## Exercise description
In the data below, find the line that contains "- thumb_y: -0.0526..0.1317" and the line that contains "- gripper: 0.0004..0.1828". Copy both, plus every line between them, exactly.

## Recorded data
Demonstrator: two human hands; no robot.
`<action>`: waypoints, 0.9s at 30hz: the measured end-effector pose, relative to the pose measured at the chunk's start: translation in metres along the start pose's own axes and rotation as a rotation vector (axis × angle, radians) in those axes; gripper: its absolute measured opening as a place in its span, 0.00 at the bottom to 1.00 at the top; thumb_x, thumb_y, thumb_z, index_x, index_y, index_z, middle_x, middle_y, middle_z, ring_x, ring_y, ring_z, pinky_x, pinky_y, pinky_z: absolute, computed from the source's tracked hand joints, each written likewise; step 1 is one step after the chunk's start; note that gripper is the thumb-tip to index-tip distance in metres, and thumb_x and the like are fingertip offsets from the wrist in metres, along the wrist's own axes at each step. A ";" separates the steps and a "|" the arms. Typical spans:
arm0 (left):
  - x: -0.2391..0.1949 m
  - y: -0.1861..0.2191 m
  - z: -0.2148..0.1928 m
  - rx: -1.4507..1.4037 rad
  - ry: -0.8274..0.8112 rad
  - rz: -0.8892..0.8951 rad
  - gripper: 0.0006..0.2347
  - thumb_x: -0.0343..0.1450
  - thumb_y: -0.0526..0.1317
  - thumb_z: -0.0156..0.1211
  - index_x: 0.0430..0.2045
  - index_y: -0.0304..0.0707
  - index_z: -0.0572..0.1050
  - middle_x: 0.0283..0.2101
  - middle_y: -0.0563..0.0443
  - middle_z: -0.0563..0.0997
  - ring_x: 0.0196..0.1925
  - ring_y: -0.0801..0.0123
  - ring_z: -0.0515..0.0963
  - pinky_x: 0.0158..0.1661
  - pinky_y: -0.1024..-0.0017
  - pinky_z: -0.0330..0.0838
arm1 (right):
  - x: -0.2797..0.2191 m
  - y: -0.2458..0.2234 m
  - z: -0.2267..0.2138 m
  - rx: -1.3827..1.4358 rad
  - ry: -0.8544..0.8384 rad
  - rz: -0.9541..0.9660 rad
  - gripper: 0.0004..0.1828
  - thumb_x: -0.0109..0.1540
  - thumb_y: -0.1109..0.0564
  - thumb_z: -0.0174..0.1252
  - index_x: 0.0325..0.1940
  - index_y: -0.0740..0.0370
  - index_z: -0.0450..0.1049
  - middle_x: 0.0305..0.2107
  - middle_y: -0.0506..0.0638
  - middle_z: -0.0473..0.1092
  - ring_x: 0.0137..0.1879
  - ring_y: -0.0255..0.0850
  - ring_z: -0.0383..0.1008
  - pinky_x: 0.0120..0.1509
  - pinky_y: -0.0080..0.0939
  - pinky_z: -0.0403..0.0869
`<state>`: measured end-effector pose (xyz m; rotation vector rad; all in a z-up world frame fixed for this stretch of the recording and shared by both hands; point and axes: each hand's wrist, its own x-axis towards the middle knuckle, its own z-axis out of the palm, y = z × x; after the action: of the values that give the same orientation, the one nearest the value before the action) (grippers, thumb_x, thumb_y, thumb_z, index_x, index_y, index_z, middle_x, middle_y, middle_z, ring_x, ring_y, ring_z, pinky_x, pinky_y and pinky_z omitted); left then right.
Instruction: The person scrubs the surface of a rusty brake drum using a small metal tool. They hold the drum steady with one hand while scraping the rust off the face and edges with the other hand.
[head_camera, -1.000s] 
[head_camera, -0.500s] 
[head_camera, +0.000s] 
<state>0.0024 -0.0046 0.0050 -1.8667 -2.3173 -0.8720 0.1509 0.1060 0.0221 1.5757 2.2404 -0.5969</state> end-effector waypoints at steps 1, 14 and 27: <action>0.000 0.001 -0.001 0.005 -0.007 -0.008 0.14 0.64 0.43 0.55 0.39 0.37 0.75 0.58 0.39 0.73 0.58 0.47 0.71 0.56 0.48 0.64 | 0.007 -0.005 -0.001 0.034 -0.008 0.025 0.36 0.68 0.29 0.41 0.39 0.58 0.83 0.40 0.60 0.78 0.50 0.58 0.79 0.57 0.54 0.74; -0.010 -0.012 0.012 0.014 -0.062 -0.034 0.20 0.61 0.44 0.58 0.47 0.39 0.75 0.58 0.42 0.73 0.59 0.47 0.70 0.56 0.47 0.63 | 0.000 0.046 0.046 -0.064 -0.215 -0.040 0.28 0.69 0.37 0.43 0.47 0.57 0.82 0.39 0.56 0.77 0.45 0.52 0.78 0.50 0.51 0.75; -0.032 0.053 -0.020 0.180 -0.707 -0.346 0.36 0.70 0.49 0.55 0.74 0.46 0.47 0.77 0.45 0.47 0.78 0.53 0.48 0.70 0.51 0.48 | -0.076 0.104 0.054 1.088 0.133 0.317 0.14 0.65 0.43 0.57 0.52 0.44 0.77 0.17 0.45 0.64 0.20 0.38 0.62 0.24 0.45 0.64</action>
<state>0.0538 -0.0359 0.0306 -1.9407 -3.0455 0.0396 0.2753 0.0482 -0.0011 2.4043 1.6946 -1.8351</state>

## Response below
  - thumb_y: -0.0526..0.1317
  - thumb_z: -0.0156..0.1211
  - index_x: 0.0430..0.2045
  - index_y: -0.0304..0.0707
  - index_z: -0.0572..0.1050
  - middle_x: 0.0283..0.2101
  - middle_y: -0.0563..0.0443
  - middle_z: -0.0563..0.0997
  - ring_x: 0.0196..0.1925
  - ring_y: -0.0801..0.0123
  - ring_z: -0.0515..0.0963
  - pinky_x: 0.0158..0.1661
  - pinky_y: -0.1024..-0.0017
  - pinky_z: -0.0330..0.0838
arm1 (right):
  - x: -0.2797..0.2191 m
  - y: -0.2458..0.2234 m
  - z: -0.2267..0.2138 m
  - rx: -1.3827..1.4358 rad
  - ry: -0.8544..0.8384 rad
  - rz: -0.9541..0.9660 rad
  - gripper: 0.0004..0.1828

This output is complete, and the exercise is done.